[Activity]
Please find every line in the entries below that contains the string "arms", and copy it.

[Items listed in a dataset]
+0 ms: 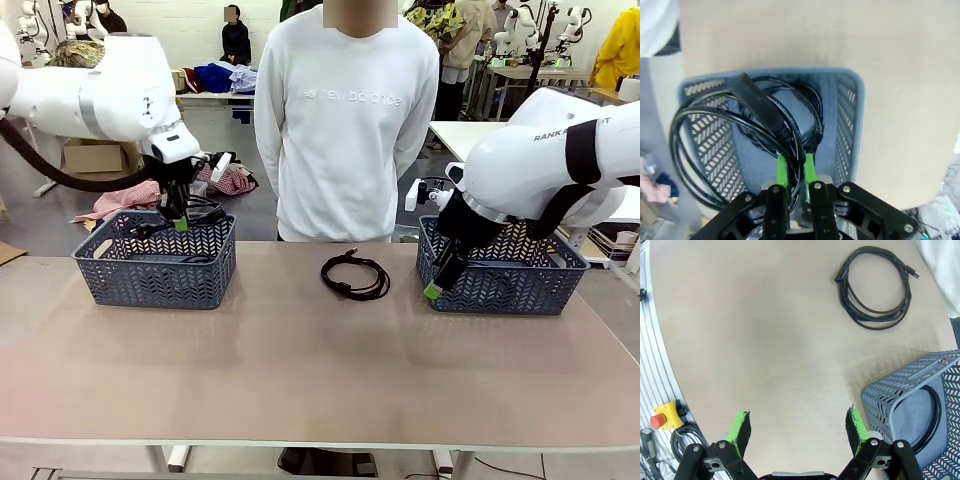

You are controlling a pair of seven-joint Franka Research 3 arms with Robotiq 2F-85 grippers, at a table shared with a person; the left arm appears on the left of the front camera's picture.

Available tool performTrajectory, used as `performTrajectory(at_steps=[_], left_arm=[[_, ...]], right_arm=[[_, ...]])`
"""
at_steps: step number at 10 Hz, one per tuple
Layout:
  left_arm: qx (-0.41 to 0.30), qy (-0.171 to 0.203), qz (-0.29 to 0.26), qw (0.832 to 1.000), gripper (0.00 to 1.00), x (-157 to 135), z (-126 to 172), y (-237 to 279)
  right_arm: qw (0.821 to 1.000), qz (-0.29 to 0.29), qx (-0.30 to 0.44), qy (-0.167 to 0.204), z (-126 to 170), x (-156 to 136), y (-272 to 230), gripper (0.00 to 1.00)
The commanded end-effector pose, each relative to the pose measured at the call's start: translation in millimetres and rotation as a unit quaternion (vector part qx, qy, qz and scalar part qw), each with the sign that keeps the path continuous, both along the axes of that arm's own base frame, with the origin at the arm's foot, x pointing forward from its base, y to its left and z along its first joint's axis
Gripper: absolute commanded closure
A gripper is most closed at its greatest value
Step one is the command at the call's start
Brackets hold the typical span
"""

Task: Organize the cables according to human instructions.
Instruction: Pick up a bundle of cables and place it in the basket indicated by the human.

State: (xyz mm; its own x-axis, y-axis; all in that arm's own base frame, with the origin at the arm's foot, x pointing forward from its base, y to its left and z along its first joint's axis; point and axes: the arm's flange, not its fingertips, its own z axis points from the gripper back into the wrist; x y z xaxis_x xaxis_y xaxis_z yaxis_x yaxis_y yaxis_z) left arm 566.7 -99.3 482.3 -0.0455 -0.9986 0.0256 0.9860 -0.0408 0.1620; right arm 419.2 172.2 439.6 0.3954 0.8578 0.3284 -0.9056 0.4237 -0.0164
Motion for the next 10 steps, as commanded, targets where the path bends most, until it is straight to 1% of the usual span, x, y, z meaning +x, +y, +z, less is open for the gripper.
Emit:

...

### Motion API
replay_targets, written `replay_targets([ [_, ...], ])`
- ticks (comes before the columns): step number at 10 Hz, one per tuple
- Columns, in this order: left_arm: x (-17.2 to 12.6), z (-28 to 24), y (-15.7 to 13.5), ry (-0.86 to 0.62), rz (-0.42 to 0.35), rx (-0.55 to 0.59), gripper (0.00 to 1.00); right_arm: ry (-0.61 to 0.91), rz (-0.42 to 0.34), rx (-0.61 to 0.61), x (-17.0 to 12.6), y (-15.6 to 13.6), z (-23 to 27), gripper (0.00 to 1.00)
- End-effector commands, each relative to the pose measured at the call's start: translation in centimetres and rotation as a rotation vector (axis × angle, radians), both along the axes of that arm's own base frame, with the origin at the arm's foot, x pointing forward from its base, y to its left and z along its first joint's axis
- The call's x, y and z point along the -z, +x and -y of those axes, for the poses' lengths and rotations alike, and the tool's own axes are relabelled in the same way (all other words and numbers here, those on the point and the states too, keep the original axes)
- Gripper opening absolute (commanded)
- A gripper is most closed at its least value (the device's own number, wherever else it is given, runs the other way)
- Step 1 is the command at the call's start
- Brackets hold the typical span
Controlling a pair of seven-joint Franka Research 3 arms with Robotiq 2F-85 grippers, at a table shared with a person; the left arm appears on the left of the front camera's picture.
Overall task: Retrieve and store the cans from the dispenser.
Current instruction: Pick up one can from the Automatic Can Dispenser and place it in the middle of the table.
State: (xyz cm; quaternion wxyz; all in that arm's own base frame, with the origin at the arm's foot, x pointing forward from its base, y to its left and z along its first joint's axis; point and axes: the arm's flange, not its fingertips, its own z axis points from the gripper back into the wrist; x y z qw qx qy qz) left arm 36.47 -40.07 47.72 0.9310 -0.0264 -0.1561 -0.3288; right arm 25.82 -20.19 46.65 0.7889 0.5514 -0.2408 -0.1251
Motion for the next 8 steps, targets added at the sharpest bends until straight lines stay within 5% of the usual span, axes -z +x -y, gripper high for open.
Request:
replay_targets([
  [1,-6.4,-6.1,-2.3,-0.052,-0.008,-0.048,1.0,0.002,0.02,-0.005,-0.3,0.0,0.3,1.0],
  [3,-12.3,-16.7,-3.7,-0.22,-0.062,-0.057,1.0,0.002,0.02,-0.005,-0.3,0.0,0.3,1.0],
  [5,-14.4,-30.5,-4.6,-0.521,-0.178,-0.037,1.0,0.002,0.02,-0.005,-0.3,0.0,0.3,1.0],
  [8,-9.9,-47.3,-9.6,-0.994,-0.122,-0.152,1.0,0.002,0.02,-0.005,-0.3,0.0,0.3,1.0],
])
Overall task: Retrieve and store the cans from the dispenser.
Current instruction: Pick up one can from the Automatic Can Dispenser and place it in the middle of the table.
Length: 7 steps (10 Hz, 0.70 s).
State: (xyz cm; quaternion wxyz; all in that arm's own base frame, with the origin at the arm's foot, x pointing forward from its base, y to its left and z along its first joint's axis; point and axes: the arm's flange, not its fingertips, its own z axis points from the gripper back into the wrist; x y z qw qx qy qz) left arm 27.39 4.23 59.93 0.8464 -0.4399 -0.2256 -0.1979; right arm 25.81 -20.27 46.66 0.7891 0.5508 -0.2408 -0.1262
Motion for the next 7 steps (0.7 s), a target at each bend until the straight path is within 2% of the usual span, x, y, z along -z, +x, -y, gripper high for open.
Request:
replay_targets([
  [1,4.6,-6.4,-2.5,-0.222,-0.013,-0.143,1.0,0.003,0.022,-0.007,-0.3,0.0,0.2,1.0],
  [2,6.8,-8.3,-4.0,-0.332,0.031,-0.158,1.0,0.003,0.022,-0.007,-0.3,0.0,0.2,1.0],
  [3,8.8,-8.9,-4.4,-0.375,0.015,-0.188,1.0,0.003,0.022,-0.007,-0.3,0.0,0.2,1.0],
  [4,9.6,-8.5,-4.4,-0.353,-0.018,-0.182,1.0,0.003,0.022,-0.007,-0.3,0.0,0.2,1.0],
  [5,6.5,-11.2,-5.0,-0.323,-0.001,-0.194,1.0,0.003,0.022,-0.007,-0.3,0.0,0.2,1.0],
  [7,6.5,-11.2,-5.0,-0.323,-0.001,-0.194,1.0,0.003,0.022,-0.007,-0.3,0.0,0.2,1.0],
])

[Answer to the problem]
You are controlling a pair of seven-joint Franka Research 3 arms with Robotiq 2F-85 grippers, at a table shared with a person; the left arm appears on the left of the front camera's picture.
Controlling a pair of seven-joint Franka Research 3 arms with Robotiq 2F-85 grippers, at a table shared with a person; the left arm appears on the left of the front camera's picture.

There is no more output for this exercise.